People who lead inactive lifestyles are also at risk of taking in too many calories without burning through exercise.

Other people who may be at risk of developing prediabetes include those who have polycystic ovary syndrome (PCOS) or have experienced high blood sugar levels in the past.

Anyone with any of these risk factors can benefit from pre-diabetes screening to determine if they have the condition.


A doctor usually uses a blood test to diagnose prediabetes. A glucose tolerance test is particularly useful because it measures how quickly the body can process blood sugar over a 2-hour period.

Other options include the fasting blood test, which measures blood sugar levels after a person has not eaten for a specified period of time, and the A1C test, which measures average blood sugar levels over 2-3 months. Measures surface. The A1C test does not require people to fast or take any special liquids or medications, and it gives reliable results.

The American Diabetes Association says a doctor will diagnose prediabetes when test results show the following measurements:

  • fasting blood sugar levels of 100–125 milligrams per deciliter (mg/dl)
  • glucose tolerance levels of 140–199 mg/dl
  • an A1C test result of 5.7–6.4%

A doctor will often re-test these levels to confirm that the readings are not due to one-off spikes in blood sugar.

Frequently Asked Questions

Below, we answer some commonly asked questions about prediabetes.

Which Foods should I Eat if I have Prediabetes?

Fat and fiber slow absorption and lower what is called the glycemic index (GI) of a food. Low-GI fruits and vegetables, such as stone-ground whole-wheat bread, rolled or steel-cut oatmeal, non-starchy vegetables, and whole fruits are good choices. Experts consider a low GI food to have a rating of 55 or less. A person can use this database to find the GI of common foods.

What are the Complications of Prediabetes?

Even if it doesn’t progress to type 2 diabetes, prediabetes can cause long-term cardiovascular and kidney damage.

Can Children have Prediabetes?

In a 2019 study of 5,786 people, 18% of 2,606 youth — ages 12-18 — had prediabetes. Among 3,180 young adults, the prevalence was 24 percent.

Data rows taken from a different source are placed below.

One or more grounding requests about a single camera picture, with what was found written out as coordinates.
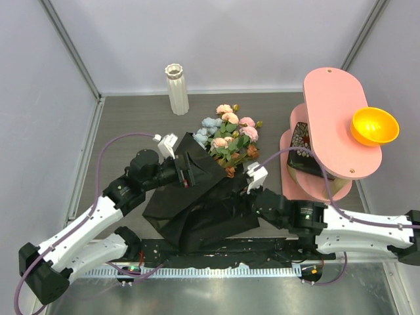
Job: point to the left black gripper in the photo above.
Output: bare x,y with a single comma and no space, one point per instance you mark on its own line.
184,177

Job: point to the black wrapping paper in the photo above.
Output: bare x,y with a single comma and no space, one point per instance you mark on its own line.
212,210

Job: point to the artificial flower bouquet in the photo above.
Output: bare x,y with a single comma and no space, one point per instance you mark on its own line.
230,140

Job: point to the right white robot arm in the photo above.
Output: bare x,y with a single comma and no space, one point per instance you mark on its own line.
325,230

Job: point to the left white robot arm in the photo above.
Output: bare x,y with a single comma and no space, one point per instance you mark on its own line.
49,268

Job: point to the white ribbed ceramic vase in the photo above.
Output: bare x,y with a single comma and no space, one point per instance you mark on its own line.
177,90

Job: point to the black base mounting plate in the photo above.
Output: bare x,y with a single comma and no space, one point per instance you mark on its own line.
253,252

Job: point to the black floral patterned box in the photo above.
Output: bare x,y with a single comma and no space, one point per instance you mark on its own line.
302,160

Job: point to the pink tiered shelf stand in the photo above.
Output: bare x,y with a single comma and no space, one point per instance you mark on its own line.
331,98

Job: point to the orange plastic bowl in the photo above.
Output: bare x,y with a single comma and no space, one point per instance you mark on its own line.
372,126

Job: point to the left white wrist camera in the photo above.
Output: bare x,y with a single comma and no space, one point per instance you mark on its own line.
165,144

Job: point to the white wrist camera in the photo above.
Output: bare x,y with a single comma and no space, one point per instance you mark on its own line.
256,173
165,144

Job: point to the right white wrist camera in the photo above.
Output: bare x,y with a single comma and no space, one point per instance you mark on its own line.
256,173

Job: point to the aluminium frame rail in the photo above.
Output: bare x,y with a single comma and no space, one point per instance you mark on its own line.
112,248

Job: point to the white slotted cable duct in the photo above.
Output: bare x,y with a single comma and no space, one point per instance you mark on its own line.
241,271

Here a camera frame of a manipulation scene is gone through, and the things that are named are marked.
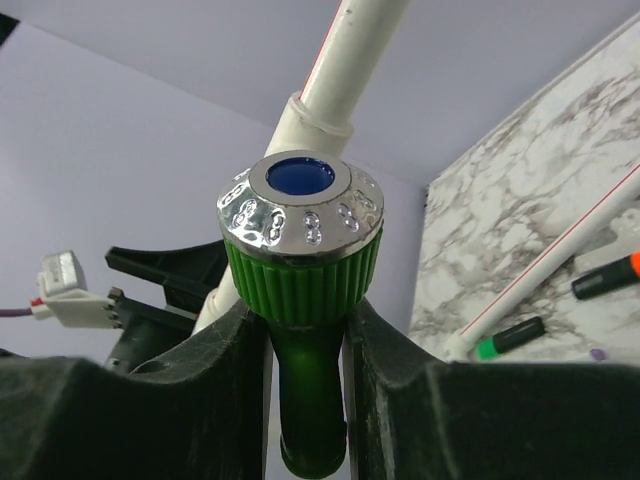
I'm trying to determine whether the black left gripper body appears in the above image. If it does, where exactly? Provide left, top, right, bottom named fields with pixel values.
left=104, top=287, right=196, bottom=374

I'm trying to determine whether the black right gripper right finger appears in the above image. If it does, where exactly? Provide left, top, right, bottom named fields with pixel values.
left=343, top=302, right=639, bottom=479

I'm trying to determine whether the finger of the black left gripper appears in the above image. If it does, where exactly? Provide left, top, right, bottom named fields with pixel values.
left=105, top=240, right=228, bottom=310

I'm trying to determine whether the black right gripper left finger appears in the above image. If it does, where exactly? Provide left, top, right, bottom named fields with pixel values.
left=1, top=303, right=270, bottom=479

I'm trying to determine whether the green water faucet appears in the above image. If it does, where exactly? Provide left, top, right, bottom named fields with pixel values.
left=217, top=150, right=384, bottom=479

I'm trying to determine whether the white pvc pipe frame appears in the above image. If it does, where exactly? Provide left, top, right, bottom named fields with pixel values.
left=197, top=1, right=639, bottom=360

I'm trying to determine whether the green capped black marker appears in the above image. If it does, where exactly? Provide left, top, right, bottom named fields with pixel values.
left=475, top=316, right=546, bottom=361

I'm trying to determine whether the purple capped white pen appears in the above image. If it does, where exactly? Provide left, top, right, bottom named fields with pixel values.
left=589, top=348, right=609, bottom=362

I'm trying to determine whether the orange capped black marker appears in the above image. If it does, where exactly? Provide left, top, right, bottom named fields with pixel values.
left=571, top=252, right=639, bottom=300

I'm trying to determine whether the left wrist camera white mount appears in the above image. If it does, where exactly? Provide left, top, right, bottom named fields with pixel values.
left=30, top=250, right=122, bottom=329

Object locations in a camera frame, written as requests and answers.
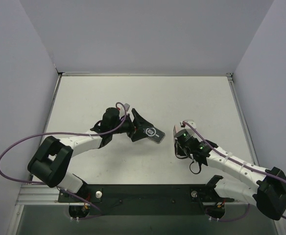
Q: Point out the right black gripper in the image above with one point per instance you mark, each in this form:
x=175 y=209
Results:
x=180 y=141

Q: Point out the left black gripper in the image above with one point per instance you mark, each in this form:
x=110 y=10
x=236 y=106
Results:
x=135 y=126

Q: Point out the clear phone case black insert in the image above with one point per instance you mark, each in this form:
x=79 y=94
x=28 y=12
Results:
x=154 y=134

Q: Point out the phone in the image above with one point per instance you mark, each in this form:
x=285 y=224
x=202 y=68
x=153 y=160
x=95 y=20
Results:
x=176 y=131

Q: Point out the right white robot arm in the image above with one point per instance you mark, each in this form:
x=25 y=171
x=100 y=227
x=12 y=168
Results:
x=255 y=185

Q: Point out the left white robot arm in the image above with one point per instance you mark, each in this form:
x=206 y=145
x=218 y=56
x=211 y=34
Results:
x=51 y=160

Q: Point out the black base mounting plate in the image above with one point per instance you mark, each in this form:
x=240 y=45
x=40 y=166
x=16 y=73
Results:
x=151 y=199

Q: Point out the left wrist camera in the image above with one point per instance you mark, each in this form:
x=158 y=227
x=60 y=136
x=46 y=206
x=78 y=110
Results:
x=127 y=106

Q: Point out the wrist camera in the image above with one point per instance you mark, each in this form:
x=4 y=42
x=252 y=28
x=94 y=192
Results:
x=127 y=106
x=190 y=123

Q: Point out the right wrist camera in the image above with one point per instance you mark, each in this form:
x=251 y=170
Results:
x=190 y=123

Many children who develop type 2 diabetes are not diagnosed until adulthood. This is, in part, because puberty hormones can make it harder for the body to regulate insulin. Parents and caregivers can help children prevent diabetes by eating a balanced diet and engaging in sufficient physical activity.

Can Prediabetes Progress to Type 1 Diabetes?

Prediabetes refers to a metabolic condition that is a precursor to type 2 diabetes. It cannot form in type 1 diabetes. However, there is research into a parallel disease called pre-type 1 diabetes, in which a person’s immune system shows certain characteristics that indicate progression to type 1 diabetes.